───── EXTRACTED INFORMATION ─────

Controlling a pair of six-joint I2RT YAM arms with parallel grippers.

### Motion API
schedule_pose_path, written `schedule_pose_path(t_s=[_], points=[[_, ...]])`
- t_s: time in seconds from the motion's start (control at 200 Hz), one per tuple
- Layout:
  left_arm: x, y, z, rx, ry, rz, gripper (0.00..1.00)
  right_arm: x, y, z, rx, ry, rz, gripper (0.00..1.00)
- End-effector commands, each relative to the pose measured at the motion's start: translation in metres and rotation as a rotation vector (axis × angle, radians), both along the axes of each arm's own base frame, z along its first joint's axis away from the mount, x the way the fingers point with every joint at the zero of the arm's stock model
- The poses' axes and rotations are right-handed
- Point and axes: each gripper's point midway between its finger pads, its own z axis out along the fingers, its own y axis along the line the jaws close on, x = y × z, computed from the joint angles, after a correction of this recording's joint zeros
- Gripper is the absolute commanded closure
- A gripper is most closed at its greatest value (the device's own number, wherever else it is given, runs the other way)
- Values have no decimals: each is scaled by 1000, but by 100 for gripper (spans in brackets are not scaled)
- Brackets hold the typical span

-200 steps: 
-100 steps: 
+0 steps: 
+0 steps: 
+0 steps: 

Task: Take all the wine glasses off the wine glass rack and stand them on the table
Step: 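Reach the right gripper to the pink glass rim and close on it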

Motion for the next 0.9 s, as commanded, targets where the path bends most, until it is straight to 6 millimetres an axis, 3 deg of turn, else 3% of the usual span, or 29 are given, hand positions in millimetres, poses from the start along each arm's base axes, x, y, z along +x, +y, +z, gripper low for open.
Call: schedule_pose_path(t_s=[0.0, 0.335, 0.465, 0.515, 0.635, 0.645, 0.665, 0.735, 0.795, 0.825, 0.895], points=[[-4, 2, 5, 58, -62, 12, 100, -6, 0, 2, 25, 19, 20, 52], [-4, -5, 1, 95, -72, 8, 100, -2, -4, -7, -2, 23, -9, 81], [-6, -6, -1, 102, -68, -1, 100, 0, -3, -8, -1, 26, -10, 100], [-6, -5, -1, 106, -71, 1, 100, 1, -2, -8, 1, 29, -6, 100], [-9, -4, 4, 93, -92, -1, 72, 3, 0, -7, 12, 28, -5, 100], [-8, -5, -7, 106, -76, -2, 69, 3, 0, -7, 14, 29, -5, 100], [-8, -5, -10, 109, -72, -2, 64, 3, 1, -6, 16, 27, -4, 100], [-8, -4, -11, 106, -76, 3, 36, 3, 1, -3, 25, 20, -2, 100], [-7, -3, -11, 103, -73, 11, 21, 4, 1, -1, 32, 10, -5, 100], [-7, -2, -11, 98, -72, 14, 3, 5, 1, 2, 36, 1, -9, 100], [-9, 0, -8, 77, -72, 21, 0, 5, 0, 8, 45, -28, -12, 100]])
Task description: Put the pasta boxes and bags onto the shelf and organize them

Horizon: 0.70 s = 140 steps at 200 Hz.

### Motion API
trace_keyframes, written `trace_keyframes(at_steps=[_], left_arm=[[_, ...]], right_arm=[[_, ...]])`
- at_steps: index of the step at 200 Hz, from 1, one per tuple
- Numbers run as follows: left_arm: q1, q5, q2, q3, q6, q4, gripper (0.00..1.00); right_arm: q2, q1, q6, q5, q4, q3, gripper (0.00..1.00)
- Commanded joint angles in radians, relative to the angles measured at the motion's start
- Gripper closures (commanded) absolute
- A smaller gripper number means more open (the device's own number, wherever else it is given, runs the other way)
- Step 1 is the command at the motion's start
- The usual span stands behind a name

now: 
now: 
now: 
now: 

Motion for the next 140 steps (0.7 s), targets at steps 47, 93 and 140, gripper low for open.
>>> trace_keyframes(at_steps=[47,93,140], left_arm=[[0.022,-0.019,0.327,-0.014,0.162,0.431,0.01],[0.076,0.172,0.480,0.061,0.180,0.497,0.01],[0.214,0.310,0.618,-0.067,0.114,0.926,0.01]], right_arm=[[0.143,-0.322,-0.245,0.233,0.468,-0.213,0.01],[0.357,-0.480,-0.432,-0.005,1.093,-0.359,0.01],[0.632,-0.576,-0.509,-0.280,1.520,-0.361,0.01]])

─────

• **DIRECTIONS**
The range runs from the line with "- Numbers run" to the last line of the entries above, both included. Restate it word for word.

• **EXERCISE RESULT**
- Numbers run as follows: left_arm: q1, q5, q2, q3, q6, q4, gripper (0.00..1.00); right_arm: q2, q1, q6, q5, q4, q3, gripper (0.00..1.00)
- Commanded joint angles in radians, relative to the angles measured at the motion's start
- Gripper closures (commanded) absolute
- A smaller gripper number means more open (the device's own number, wherever else it is given, runs the other way)
- Step 1 is the command at the motion's start
- The usual span stands behind a name

now: 
now: 
now: 
now: 

Motion for the next 140 steps (0.7 s), targets at steps 47, 93 and 140, gripper low for open.
>>> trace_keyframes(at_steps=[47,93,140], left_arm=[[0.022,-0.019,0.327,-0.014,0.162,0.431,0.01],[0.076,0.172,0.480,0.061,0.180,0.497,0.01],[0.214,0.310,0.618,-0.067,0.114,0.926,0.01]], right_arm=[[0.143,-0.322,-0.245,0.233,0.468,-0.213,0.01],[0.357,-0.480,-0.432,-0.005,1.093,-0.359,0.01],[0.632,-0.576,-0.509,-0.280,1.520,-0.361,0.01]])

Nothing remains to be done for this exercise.